L’art textile peine à trouver sa place en France. De l’autre côté de l’Atlantique, des musées et des départements universitaires lui sont consacrés, il est pleinement soutenu par la communauté artistique et scientifique. En 2005, j’ai débuté une recherche doctorale portant sur les pratiques textiles contemporaines (de 1960 à nos jours). Mon sujet de recherche prêtait à différentes moqueries : selon mes détracteurs, il me fallait parler de « mode » ou d’« artisanat », l’art textile ne pouvait être considéré comme une pratique artistique à part entière.

Depuis quelques années, la situation évolue en France. Les artistes affirment une utilisation des matériaux textiles et revendiquent l’appropriation de techniques issues du domaine artisanal. Dans ce contexte de résurgence, le cas de la tapisserie est particulièrement intéressant. Prenons deux exemples, celui d’abord de l’exposi-tion « Decorum - Tapis et tapisseries d’artistes », puis celui de l’appel à projets lancé chaque année par Aubusson.

L’exposition « Decorum » s’est tenue au musée d’Art moderne de la Ville de Paris d’octobre 2013 à février 2014. Elle rassemblait une centaine d’œuvres tissées et couvrait une large période (du moderne au contemporain) en présentant aussi bien des tapisseries d’Anni Albers, de Le Corbusier et d’Alighiero Boetti, que des œuvres de Présence Panchounette, Rosemarie Trockel, Abdoulaye Konaté ou Yann Gerstberger. Cette exposition, qui a connu le succès auprès du public et de la critique, envisageait la diversité de l’art tissé. En regard d’une déconsidération flagrante de l’art textile en France, elle affirmait la visibilité de pratiques largement mises à l’écart.

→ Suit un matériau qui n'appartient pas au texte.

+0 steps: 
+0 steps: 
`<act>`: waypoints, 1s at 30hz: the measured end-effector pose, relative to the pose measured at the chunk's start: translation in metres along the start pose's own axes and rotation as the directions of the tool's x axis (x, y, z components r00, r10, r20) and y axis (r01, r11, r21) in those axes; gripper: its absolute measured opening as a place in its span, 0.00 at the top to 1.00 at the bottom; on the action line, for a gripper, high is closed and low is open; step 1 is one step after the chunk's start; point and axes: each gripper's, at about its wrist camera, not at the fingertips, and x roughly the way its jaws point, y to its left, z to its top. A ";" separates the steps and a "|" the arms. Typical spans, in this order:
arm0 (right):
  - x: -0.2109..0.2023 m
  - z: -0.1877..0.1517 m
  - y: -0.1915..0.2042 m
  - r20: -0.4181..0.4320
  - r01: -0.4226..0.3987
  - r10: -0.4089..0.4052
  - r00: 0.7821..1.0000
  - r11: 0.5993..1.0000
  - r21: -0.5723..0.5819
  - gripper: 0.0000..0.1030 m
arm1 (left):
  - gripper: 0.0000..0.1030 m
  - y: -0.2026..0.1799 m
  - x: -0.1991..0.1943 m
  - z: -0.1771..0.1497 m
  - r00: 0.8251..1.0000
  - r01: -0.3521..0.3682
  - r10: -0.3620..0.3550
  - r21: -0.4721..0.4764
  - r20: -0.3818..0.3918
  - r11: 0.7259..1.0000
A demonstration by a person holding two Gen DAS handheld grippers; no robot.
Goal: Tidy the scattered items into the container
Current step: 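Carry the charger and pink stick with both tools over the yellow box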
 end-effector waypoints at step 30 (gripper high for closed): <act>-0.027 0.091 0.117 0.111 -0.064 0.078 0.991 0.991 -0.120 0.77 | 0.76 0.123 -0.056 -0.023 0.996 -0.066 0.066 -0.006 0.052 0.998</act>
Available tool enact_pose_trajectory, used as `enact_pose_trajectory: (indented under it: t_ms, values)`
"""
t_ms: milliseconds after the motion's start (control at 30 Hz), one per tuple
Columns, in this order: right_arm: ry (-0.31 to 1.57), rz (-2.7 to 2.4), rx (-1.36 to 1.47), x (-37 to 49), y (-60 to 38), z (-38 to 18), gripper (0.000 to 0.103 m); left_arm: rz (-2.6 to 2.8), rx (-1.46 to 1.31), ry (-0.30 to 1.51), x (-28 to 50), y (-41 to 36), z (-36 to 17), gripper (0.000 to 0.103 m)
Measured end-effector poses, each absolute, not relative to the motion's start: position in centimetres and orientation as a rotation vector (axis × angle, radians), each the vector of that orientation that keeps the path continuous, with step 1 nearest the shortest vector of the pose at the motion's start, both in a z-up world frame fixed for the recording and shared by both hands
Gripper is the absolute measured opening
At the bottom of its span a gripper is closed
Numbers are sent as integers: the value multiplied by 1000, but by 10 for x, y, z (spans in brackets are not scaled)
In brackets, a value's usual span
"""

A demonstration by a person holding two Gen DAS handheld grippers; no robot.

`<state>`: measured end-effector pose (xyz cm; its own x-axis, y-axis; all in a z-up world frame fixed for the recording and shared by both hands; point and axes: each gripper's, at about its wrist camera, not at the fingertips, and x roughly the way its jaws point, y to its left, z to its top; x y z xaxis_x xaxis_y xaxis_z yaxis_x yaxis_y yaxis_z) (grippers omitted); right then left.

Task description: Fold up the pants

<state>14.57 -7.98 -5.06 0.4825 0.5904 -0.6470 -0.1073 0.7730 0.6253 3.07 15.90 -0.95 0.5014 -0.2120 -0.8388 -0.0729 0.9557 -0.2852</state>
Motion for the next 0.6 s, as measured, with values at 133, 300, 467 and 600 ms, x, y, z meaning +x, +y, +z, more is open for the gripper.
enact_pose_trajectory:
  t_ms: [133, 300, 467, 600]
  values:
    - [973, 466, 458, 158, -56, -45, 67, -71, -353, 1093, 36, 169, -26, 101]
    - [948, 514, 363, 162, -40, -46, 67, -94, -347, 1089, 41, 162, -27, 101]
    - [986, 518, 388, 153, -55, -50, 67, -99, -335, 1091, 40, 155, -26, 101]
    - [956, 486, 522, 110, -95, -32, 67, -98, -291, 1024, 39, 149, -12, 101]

Le second exemple du regain d’intérêt des artistes est l’appel à projets lancé depuis 2010 par la Cité internationale de la tapisserie et de l’art tissé d’Aubusson. Chaque année, la Cité reçoit des centaines de projets ; une dizaine de dossiers sont sélectionnés, et les œuvres des lauréats sont ensuite tissées. Qu’il s’agisse d’expositions, d’ouvrages ou d’appels à projets, les moyens mis en œuvre pour remettre la création textile en lumière sont de plus en plus nombreux. Ils témoignent d’un besoin technique et d’une vitalité artistique.